Healthy Legacy

Bill Hayward, pictured at the Pacific Grove lumberyard, was selected as Lumber/Building Material Journal’s Entrepreneur of the Year for his Hayward Healthy Home Institute, meant to help homeowners create nontoxic indoor environments.

Hayward Lumber is about to celebrate 100 years in Monterey County – no small feat, considering the company has survived the Great Depression, World War II and other swings in the economy. Through it all, the Hayward family is what has kept the company together, and it’s the fourth generation that’s leading the business today.

The business was launched in 1919 by Homer T. Hayward, when he moved his family from Southern California to Salinas. His son Arthur took over as president in 1928, serving until 1946, and is credited with keeping the business going through the Great Depression. His son Homer M. Hayward fought in WWII, and just one week after he returned home, Arthur passed away, leaving the 24-year-old veteran in charge.

The younger Homer led the business for 47 years, until 1993, when his son Bill Hayward succeeded as chairman, president and CEO at age 36. Bill restructured the company through several recessions, including the Great Recession from 2008-2011, when the company faced one of its greatest challenges to remaining in business.

The company is now headquartered in Monterey as the Hayward Corporation, with seven lumberyards on the Central Coast and in the San Francisco Bay Area – including two original locations in Pacific Grove and Salinas.
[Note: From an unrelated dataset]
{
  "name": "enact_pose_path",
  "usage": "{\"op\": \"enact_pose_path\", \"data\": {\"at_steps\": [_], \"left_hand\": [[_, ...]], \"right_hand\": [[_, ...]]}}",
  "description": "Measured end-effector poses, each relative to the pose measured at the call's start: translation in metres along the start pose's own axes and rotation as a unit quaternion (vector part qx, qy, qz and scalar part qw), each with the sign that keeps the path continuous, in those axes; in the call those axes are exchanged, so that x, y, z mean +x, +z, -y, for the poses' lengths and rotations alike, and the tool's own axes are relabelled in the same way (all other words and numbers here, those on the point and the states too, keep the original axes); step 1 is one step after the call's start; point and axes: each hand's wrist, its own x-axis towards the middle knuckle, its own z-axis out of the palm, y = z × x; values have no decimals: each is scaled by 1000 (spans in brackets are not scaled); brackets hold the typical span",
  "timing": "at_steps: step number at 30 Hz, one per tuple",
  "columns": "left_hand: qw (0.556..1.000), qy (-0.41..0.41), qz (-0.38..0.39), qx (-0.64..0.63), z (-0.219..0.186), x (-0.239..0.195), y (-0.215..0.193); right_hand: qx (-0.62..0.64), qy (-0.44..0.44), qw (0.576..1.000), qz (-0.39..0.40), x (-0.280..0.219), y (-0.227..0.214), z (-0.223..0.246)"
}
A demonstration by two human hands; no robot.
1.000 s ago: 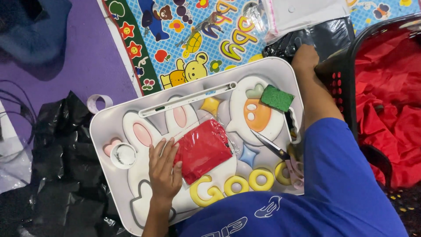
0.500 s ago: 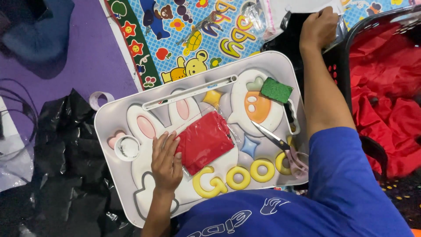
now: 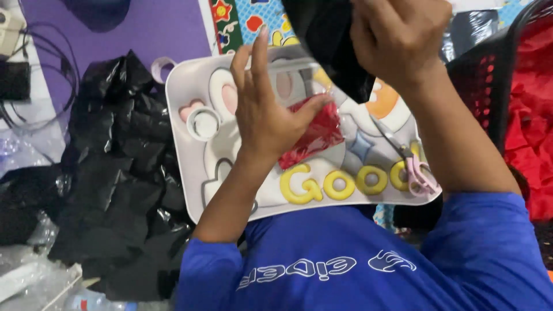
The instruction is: The person folds a red fabric item with a black elastic edge, using pink scissors to trim a small piece of the elastic. They then fold the item into a compact square, place it into a clear plastic bag, and put the bag into a black shipping pouch.
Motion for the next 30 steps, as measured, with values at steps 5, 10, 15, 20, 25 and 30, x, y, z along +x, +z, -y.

In recent years, Bill has given the company a new vision of building healthier homes and employing green building methods, which he began championing in the late 1990s.

“As an early advocate for green, people literally thought we were crazy,” Bill told the Weekly in 2016.

They formed the Hayward Healthy Home Institute, which did more than 2,000 hours of research into why homes turn toxic and how to make them healthier, sharing that information with the public. It also led to products under Hayward’s Envirosmart brand, including energy-efficient windows, doors, air quality systems and others.

“As we move to the future, the issue is, how can housing be healthier?” Hayward says. “Our big focus is on the principles of building healthy, nontoxic materials and ventilation in houses.”

Recently, the company launched Hayward Score, which is an online questionnaire to help understand how your house is affecting your health.

“We’re trying to bring that knowledge back to our builders,” Hayward says. “It’s thinking of buildings as a system.”